Vlad Tarko is quickly establishing himself as a top-notch economist. In this, his first book, he offers the best available introduction to Nobel Laureate Elinor Ostrom’s work and the concept of polycentrism. Ostrom was the first, and so far the only, woman to win the economics Nobel [Update: This review was written before Esther Duflo co-won the 2019 prize]. She and her husband Vincent, also an accomplished economist and political scientist, ran a famous Workshop at Indiana University where they paid less attention to disciplinary boundaries than they did to solid theoretical and empirical research.

Elinor Ostrom also popularized the concept of polycentrism. It’s essentially a more finely graded version of federalism. The United States’ federal system has three main levels of government—federal, state, and local, plus a few in-between grades, most commonly counties. But not all services, Ostrom argues, fit cleanly into one of those categories. Services such as parks, police, and schools have nothing to do with each other. They may also have different optimum characteristics. So why are they often provided at the same fixed level of government? What if a school district’s optimum size extends beyond a city’s boundaries? What if a park district would be better run as multiple, hyperlocal districts? Moreover, these optimum sizes will vary from place to place. A further complication is that these optimum sizes and structures are constantly changing and evolving as culture, technology, and demographics change. Nothing else stays the same, so why should the sizes of government “firms?”

From this polycentric framework, Ostrom teases out some ground rules for institutional design. One is that smaller is usually better. Most federal issues can be more effectively handled at the state level. Many state-level issues can be handled at smaller gradients, whether regional water or irrigation authorities, transportation authorities, or neighborhood-based policing, a term that now means nearly the opposite of what it did when Ostrom began using the term. Two, because times change, institutions need to be designed with flexibility in mind. They need to be able to grow, shrink, merge, separate, and evolve as circumstances dictate. The goal is the service, not this or that corporate structure, so make change easy.

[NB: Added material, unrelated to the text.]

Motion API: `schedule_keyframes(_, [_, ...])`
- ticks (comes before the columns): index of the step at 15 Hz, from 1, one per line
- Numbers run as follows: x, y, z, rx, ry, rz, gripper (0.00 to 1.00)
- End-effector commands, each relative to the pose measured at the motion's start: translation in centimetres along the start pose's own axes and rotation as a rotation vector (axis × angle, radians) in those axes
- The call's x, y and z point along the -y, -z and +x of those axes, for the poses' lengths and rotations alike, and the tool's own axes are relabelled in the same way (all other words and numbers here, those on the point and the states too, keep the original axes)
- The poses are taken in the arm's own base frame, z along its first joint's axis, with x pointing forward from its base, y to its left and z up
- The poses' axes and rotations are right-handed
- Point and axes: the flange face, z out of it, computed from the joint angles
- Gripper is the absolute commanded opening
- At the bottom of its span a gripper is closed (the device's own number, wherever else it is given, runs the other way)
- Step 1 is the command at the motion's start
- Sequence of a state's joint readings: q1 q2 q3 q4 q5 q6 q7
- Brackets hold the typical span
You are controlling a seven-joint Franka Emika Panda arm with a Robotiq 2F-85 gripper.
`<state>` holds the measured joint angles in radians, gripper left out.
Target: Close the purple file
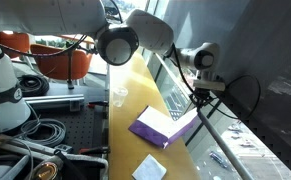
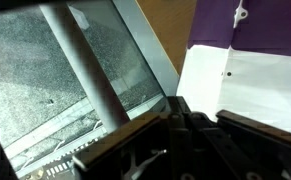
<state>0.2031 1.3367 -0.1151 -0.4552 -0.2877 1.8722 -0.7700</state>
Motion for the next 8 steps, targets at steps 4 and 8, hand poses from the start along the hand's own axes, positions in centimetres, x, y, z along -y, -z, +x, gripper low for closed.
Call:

Ostrom was much more than a theorist. She placed a far greater emphasis on field research than most scholars. This empirical backing greatly improved not just her own work, but that of her many students and collaborators. Tarko shares pictures, stories, and the research she conducted across the country and abroad over her long career. For an introduction to her thought and her broader approach, Tarko is an excellent place to start.